Action item:
Restate all of the data below word for word.

Data provided:
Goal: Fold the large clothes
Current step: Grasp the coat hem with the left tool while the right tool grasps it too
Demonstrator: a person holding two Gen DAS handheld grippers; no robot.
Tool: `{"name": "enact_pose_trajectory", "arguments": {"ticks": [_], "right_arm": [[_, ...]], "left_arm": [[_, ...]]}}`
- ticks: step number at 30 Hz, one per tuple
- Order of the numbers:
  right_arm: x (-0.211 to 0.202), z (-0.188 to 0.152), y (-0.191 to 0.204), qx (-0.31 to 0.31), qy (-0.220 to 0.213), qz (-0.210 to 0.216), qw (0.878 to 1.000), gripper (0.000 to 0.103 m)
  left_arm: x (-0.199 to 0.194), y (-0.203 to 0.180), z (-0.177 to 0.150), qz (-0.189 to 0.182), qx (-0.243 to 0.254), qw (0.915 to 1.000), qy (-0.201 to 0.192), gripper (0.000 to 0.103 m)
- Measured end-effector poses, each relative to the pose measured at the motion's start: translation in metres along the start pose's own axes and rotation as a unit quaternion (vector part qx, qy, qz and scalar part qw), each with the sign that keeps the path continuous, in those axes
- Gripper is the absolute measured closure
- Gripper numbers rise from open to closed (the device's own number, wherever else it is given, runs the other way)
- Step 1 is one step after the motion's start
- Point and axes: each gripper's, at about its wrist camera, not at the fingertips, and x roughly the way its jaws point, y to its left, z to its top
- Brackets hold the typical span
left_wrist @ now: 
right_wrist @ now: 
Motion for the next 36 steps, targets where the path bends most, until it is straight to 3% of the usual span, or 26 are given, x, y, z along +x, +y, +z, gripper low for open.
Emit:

Solution to this task:
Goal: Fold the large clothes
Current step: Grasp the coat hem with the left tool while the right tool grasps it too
Demonstrator: a person holding two Gen DAS handheld grippers; no robot.
Tool: `{"name": "enact_pose_trajectory", "arguments": {"ticks": [_], "right_arm": [[_, ...]], "left_arm": [[_, ...]]}}`
- ticks: step number at 30 Hz, one per tuple
- Order of the numbers:
  right_arm: x (-0.211 to 0.202), z (-0.188 to 0.152), y (-0.191 to 0.204), qx (-0.31 to 0.31), qy (-0.220 to 0.213), qz (-0.210 to 0.216), qw (0.878 to 1.000), gripper (0.000 to 0.103 m)
  left_arm: x (-0.199 to 0.194), y (-0.203 to 0.180), z (-0.177 to 0.150), qz (-0.189 to 0.182), qx (-0.243 to 0.254), qw (0.915 to 1.000), qy (-0.201 to 0.192), gripper (0.000 to 0.103 m)
- Measured end-effector poses, each relative to the pose measured at the motion's start: translation in metres along the start pose's own axes and rotation as a unit quaternion (vector part qx, qy, qz and scalar part qw), each with the sign that keeps the path continuous, in those axes
- Gripper is the absolute measured closure
- Gripper numbers rise from open to closed (the device's own number, wherever else it is given, runs the other way)
- Step 1 is one step after the motion's start
- Point and axes: each gripper's, at about its wrist camera, not at the fingertips, and x roughly the way its jaws point, y to its left, z to its top
- Brackets hold the typical span
left_wrist @ now: 
right_wrist @ now: 
Motion for the next 36 steps, targets where the path bends most, until it is straight to 3% of the usual span, or 26 are given, x, y, z along +x, +y, +z, gripper low for open.
Emit:

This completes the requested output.